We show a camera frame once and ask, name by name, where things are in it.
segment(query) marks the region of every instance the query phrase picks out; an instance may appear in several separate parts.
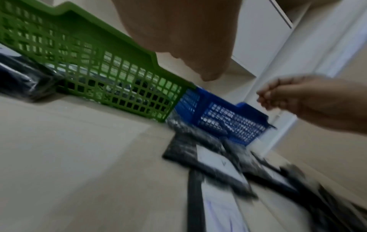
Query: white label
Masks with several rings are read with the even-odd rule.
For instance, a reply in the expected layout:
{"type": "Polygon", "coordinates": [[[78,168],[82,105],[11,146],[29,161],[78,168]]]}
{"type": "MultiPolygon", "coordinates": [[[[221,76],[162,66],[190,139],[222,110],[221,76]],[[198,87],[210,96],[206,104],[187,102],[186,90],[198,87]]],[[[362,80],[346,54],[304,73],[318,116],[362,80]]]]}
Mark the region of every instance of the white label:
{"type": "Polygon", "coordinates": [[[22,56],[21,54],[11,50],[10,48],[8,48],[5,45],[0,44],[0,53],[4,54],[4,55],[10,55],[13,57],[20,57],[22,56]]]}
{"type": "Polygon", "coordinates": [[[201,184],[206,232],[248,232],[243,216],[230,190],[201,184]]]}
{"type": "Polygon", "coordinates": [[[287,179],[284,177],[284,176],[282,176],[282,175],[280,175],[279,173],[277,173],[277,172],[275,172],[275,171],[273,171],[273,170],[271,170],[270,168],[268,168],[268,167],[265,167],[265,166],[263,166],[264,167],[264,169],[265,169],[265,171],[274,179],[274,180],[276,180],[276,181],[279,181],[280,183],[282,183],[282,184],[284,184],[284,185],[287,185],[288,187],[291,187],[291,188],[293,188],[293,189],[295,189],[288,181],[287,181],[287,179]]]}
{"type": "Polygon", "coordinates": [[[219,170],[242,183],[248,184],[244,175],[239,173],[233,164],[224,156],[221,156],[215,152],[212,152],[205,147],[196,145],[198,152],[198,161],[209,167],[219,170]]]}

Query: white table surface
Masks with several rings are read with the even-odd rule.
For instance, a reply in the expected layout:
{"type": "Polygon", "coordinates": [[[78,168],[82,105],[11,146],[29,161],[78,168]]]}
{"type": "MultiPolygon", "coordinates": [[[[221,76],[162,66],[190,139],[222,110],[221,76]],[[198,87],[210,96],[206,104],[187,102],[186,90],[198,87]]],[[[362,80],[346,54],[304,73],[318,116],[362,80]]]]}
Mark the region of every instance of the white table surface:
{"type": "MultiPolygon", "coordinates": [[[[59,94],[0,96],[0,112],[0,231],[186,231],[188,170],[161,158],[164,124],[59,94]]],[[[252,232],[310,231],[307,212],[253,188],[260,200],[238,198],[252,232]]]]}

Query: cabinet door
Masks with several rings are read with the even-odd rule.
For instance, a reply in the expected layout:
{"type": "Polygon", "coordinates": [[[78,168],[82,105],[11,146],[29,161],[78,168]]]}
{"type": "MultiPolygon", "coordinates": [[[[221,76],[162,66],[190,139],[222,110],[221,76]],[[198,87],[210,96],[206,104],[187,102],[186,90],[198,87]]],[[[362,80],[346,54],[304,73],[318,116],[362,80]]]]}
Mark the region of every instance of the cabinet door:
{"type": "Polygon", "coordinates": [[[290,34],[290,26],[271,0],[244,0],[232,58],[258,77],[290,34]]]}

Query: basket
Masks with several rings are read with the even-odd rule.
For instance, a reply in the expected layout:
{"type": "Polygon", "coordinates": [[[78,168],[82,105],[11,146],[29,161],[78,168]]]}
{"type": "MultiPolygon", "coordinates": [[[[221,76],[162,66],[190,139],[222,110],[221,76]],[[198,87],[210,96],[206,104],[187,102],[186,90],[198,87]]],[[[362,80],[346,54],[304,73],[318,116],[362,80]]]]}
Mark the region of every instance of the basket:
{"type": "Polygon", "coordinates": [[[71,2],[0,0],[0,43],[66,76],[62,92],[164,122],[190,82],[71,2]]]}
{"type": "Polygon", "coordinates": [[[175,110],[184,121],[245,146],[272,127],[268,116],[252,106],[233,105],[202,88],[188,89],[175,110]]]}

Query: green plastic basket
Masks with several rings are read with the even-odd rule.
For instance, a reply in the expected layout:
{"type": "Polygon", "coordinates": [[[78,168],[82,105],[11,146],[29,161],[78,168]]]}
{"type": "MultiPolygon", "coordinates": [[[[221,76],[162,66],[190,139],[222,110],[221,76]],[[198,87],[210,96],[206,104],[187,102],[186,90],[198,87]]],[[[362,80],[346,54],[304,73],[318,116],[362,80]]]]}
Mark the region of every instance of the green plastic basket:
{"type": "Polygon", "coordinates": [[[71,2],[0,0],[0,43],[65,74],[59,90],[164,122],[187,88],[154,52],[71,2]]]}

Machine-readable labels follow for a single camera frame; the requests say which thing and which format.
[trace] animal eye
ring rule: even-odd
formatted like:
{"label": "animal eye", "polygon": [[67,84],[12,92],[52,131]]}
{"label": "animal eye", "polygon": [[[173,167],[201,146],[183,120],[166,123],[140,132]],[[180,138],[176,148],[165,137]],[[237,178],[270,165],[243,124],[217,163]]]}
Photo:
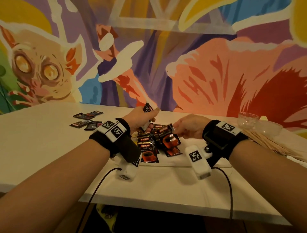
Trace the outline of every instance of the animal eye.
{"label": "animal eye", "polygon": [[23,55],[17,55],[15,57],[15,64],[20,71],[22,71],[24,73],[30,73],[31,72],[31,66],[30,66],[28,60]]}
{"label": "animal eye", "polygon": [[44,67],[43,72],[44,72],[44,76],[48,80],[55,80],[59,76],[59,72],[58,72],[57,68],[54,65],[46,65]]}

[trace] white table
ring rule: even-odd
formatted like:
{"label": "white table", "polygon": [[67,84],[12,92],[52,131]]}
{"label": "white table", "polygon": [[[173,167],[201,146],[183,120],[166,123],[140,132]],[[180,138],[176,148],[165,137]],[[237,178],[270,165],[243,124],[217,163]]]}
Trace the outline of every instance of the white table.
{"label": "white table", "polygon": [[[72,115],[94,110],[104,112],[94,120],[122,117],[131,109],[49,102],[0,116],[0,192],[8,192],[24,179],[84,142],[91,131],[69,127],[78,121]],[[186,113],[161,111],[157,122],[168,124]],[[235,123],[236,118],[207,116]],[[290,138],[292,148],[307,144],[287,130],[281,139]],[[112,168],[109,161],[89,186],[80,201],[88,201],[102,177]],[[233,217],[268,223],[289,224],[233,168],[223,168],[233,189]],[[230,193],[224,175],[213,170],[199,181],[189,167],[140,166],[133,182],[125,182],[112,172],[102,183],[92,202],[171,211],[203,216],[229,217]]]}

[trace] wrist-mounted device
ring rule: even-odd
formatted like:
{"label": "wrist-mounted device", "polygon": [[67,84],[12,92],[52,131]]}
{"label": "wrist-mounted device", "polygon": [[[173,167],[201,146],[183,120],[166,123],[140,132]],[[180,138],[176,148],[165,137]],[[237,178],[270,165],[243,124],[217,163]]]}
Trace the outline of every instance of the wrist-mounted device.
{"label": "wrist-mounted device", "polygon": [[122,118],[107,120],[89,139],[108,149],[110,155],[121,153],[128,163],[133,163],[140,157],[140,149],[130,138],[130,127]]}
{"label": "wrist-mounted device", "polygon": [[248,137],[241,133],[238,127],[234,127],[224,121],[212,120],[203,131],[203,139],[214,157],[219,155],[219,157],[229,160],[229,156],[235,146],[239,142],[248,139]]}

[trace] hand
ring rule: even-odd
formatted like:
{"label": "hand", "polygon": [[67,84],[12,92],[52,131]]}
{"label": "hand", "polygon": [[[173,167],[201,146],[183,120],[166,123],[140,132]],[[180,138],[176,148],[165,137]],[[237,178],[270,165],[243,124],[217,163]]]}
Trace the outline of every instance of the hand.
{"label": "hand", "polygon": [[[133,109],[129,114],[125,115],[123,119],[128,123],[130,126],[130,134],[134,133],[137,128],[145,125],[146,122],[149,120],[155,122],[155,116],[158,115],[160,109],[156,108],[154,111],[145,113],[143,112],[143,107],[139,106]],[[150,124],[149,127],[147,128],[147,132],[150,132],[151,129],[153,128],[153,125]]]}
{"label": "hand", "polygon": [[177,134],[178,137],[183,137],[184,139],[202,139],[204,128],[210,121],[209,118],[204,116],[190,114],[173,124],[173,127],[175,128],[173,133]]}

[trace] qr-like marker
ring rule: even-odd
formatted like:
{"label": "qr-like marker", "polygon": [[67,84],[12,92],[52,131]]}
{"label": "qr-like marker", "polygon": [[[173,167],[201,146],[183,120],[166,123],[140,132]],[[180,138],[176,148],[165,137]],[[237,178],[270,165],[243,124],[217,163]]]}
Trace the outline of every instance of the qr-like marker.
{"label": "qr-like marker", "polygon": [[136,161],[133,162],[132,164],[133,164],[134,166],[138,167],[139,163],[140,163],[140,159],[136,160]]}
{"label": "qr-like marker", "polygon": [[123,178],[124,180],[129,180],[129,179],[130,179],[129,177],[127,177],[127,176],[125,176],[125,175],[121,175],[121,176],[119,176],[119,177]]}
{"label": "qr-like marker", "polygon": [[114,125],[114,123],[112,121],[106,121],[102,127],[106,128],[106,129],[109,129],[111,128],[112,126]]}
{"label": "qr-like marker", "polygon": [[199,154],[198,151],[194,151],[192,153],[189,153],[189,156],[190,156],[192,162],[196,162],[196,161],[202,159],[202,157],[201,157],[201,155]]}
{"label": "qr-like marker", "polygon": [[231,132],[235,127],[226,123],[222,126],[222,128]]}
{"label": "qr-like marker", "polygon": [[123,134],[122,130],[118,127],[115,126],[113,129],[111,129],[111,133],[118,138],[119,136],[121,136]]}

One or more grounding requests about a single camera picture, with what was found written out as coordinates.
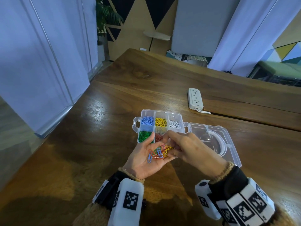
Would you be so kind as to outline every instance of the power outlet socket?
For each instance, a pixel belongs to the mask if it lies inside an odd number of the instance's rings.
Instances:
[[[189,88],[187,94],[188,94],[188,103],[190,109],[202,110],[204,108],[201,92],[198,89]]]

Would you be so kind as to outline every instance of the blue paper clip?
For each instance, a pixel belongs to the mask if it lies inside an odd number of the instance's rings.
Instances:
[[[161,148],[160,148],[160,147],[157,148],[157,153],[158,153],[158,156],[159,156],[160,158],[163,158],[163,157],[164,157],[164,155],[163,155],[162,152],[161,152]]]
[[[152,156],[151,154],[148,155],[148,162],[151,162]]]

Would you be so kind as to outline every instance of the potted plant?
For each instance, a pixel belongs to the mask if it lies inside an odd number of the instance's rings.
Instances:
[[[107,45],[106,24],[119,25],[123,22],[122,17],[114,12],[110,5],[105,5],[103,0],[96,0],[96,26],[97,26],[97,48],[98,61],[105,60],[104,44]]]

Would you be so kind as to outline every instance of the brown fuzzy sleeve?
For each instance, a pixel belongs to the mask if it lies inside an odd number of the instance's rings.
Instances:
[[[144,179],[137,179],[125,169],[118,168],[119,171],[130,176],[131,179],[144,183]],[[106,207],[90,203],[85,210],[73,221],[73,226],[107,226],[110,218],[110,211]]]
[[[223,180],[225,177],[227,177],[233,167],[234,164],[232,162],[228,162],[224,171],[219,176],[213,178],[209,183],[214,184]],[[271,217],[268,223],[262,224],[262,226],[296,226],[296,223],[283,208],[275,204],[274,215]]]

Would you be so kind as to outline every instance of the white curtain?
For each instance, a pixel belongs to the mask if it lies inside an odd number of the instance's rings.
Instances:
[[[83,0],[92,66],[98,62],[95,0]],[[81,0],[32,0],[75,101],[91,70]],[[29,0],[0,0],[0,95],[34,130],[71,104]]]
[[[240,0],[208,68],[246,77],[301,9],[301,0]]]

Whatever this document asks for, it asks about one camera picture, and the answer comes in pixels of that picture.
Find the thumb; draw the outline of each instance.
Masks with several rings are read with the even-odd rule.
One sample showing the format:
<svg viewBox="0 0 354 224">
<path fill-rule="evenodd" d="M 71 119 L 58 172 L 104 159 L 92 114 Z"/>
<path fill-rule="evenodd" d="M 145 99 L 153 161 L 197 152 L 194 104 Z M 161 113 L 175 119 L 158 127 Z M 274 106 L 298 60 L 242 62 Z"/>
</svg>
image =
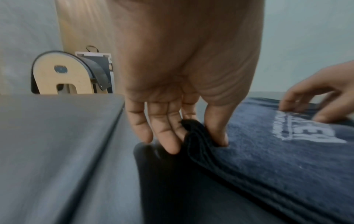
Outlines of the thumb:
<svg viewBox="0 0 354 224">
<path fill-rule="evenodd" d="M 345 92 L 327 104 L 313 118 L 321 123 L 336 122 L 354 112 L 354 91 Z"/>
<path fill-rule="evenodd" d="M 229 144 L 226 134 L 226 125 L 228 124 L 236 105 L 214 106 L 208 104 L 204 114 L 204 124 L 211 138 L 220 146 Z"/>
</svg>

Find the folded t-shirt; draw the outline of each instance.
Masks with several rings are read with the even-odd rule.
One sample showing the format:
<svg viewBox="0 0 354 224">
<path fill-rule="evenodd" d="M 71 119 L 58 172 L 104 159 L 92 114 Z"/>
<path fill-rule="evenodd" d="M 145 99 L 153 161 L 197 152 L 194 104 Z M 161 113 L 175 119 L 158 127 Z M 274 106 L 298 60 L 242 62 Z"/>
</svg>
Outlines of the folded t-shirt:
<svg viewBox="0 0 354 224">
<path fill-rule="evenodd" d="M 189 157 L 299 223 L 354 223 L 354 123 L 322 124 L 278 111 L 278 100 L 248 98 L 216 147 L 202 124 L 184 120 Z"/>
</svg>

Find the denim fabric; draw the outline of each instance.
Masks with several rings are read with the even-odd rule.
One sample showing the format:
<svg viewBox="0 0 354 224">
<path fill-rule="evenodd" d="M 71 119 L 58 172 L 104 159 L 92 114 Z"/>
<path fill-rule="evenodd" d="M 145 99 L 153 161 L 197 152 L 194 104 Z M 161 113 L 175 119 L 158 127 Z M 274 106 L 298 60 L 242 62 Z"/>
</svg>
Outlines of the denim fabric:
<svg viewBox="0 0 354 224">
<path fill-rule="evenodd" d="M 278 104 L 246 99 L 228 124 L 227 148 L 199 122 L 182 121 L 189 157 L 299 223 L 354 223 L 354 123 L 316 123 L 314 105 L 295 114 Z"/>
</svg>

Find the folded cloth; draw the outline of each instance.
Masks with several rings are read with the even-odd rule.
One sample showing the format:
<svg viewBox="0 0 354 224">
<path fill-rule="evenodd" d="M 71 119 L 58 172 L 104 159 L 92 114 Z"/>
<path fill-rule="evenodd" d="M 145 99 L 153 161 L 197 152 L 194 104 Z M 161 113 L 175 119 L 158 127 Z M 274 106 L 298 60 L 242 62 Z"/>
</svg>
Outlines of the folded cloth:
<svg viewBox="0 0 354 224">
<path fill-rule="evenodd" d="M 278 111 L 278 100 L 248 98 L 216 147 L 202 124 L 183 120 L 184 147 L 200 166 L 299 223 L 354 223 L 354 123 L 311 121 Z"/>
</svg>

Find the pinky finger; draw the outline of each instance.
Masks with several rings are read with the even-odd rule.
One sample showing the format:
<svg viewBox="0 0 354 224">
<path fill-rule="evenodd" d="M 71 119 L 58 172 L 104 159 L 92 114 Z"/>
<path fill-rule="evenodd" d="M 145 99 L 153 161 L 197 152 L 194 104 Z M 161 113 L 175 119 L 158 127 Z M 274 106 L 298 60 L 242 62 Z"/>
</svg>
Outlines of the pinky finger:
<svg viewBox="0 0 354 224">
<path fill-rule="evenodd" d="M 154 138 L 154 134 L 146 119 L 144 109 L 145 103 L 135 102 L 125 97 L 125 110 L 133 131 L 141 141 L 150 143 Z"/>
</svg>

★ ★ ★

EXERCISE OBJECTIVE: Check each line of the data above for the string "kind", and copy the ones that have it.

OUTPUT FOR THIS EXERCISE:
Would you be so kind as to outline every instance of the power outlet socket?
Would you be so kind as to outline every instance of the blue paper clip?
Would you be so kind as to outline every instance of the potted plant?
Would you be so kind as to outline every instance of the brown fuzzy sleeve?
Would you be so kind as to outline every instance of the white curtain?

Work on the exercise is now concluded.